# HF6 Blast Furnace July '14



## mookster (Jul 30, 2014)

For as long as I can remember being interested in this hobby, one site had always been at the top spot of, or hovering just below the top spot of my 'to do list', and that location was the HF6 Blast Furnace in Belgium. For ages I would sit admiring photos of it's enormous rusting beauty, never having got there myself. Well that has finally changed!

It did take me four attempts however - my first visit we were spotted by pesky nosey neighbours so scarpered, the second visit we ran into contractors entering the site just as we were about to, and the third attempt would have gone off perfectly if a blizzard hadn't decided to happen the day we had planned to do it...but was it worth the wait? Oh god yes, a million times over. By far and away my favourite location I have done to date out of all the 200+ I have explored.
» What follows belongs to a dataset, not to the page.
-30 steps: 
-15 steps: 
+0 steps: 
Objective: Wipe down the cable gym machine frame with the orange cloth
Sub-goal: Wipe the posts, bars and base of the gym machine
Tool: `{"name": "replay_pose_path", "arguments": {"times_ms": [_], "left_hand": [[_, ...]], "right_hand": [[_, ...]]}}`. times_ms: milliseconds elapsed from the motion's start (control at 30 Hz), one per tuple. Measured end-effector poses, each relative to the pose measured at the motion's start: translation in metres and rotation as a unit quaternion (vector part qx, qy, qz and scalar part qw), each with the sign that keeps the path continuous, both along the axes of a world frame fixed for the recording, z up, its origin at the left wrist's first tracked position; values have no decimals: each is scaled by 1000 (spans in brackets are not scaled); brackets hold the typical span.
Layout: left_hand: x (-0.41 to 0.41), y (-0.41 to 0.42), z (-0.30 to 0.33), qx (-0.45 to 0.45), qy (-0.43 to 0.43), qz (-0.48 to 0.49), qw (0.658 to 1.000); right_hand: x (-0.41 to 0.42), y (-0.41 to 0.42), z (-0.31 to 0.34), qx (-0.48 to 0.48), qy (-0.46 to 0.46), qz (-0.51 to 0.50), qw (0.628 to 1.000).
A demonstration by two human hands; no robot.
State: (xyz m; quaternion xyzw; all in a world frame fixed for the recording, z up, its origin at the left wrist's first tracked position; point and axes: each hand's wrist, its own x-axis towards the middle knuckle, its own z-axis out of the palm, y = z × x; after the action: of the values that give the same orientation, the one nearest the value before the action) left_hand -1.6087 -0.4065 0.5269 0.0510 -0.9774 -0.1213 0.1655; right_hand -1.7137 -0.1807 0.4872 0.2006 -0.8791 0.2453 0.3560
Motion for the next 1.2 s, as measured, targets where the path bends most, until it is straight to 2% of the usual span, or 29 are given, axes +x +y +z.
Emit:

This time we parked up and proceeded to spy a dishevelled-looking hobo wandering up and down the street outside our access point, we didn't take much notice but as we walked along he saw us with our gear and asked us what we were doing, I mimed a photo taking acion and he piped up in near perfect English 'oh you want to take photos in there?' and then proceeded to tell us exactly how to go about getting into the place! Best hobo ever!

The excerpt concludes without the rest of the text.